● **Instructions to follow**
This calls for a word-for-word copy of all the data, with each picture removed.
(Records to process)
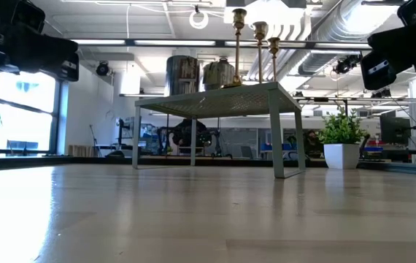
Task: Pick & Place candle stick holders
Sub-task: Return to Home Position
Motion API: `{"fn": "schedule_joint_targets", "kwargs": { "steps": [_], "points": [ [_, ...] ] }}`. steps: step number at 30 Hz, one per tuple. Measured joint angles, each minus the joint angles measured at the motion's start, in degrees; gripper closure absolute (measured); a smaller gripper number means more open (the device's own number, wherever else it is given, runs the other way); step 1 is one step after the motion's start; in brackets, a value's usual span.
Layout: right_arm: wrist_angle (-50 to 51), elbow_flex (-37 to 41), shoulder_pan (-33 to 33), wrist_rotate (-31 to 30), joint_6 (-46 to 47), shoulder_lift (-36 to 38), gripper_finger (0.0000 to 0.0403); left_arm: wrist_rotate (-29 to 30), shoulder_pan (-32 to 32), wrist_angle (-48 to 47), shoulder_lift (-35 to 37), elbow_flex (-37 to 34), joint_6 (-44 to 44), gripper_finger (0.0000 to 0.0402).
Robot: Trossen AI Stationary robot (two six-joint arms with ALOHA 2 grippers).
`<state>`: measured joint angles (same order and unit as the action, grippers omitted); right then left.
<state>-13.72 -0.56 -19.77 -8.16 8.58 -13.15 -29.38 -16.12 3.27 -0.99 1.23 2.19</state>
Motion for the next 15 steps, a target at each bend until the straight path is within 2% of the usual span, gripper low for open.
{"fn": "schedule_joint_targets", "kwargs": {
  "steps": [11,15],
  "points": [
    [1.73,-0.09,-0.20,-0.47,-4.92,1.59,0.0403,1.46,0.00,-0.15,-0.01,-0.09,-0.46,0.0401],
    [8.47,-1.56,-0.20,-0.82,-6.12,5.91,0.0403,1.46,0.00,-0.17,-0.01,-0.10,-1.15,0.0401]
  ]
}}
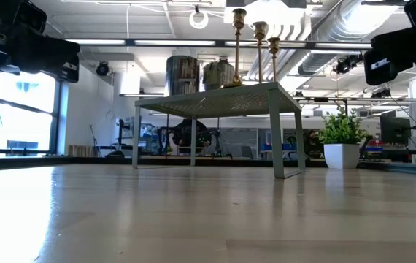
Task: Pick & Place candle stick holders
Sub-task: Return to Home Position
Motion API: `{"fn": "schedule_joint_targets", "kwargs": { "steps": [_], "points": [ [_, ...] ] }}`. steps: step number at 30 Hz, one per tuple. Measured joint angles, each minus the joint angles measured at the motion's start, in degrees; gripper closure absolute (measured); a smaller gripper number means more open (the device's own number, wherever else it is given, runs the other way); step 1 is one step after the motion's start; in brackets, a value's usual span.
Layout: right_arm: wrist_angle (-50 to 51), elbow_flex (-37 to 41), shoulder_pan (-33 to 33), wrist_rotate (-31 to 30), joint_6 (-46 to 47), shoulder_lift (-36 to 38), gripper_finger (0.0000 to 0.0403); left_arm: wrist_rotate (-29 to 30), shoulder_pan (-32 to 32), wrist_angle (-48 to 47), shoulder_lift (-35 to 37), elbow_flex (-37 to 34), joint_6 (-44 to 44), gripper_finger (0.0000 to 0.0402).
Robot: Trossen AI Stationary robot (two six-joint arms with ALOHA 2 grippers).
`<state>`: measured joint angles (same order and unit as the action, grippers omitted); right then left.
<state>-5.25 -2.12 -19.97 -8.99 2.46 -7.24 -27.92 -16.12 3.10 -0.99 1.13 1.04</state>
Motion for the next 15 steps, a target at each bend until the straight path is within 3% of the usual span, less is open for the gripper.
{"fn": "schedule_joint_targets", "kwargs": {
  "steps": [5,11,15],
  "points": [
    [8.89,-3.21,0.00,-2.46,1.18,6.76,0.0403,0.02,0.00,-0.01,0.00,-0.03,-0.27,0.0401],
    [7.09,-1.14,0.09,-2.78,0.95,6.13,0.0403,0.18,0.00,-0.03,0.00,-0.03,-0.27,0.0401],
    [0.06,1.54,0.09,0.76,-1.06,6.68,0.0403,0.39,0.00,-0.07,-0.01,-0.03,-0.28,0.0401]
  ]
}}
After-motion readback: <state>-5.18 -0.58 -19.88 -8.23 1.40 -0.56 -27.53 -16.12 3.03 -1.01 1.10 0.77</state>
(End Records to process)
● **Response**
Task: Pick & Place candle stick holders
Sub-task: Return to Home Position
Motion API: `{"fn": "schedule_joint_targets", "kwargs": { "steps": [_], "points": [ [_, ...] ] }}`. steps: step number at 30 Hz, one per tuple. Measured joint angles, each minus the joint angles measured at the motion's start, in degrees; gripper closure absolute (measured); a smaller gripper number means more open (the device's own number, wherever else it is given, runs the other way); step 1 is one step after the motion's start; in brackets, a value's usual span.
Layout: right_arm: wrist_angle (-50 to 51), elbow_flex (-37 to 41), shoulder_pan (-33 to 33), wrist_rotate (-31 to 30), joint_6 (-46 to 47), shoulder_lift (-36 to 38), gripper_finger (0.0000 to 0.0403); left_arm: wrist_rotate (-29 to 30), shoulder_pan (-32 to 32), wrist_angle (-48 to 47), shoulder_lift (-35 to 37), elbow_flex (-37 to 34), joint_6 (-44 to 44), gripper_finger (0.0000 to 0.0402).
Robot: Trossen AI Stationary robot (two six-joint arms with ALOHA 2 grippers).
`<state>`: measured joint angles (same order and unit as the action, grippers omitted); right then left.
<state>-13.72 -0.56 -19.77 -8.16 8.58 -13.15 -29.38 -16.12 3.27 -0.99 1.23 2.19</state>
Motion for the next 15 steps, a target at each bend until the straight path is within 2% of the usual span, gripper low for open.
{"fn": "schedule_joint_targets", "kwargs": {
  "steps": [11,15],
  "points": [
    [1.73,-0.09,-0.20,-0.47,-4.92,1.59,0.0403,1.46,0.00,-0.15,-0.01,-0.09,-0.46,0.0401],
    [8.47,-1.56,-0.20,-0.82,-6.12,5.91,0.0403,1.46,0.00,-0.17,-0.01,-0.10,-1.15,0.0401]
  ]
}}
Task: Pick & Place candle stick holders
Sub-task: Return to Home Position
Motion API: `{"fn": "schedule_joint_targets", "kwargs": { "steps": [_], "points": [ [_, ...] ] }}`. steps: step number at 30 Hz, one per tuple. Measured joint angles, each minus the joint angles measured at the motion's start, in degrees; gripper closure absolute (measured); a smaller gripper number means more open (the device's own number, wherever else it is given, runs the other way); step 1 is one step after the motion's start; in brackets, a value's usual span.
Layout: right_arm: wrist_angle (-50 to 51), elbow_flex (-37 to 41), shoulder_pan (-33 to 33), wrist_rotate (-31 to 30), joint_6 (-46 to 47), shoulder_lift (-36 to 38), gripper_finger (0.0000 to 0.0403); left_arm: wrist_rotate (-29 to 30), shoulder_pan (-32 to 32), wrist_angle (-48 to 47), shoulder_lift (-35 to 37), elbow_flex (-37 to 34), joint_6 (-44 to 44), gripper_finger (0.0000 to 0.0402).
Robot: Trossen AI Stationary robot (two six-joint arms with ALOHA 2 grippers).
`<state>`: measured joint angles (same order and unit as the action, grippers omitted); right then left.
<state>-5.25 -2.12 -19.97 -8.99 2.46 -7.24 -27.92 -16.12 3.10 -0.99 1.13 1.04</state>
Motion for the next 15 steps, a target at each bend until the straight path is within 3% of the usual span, less is open for the gripper.
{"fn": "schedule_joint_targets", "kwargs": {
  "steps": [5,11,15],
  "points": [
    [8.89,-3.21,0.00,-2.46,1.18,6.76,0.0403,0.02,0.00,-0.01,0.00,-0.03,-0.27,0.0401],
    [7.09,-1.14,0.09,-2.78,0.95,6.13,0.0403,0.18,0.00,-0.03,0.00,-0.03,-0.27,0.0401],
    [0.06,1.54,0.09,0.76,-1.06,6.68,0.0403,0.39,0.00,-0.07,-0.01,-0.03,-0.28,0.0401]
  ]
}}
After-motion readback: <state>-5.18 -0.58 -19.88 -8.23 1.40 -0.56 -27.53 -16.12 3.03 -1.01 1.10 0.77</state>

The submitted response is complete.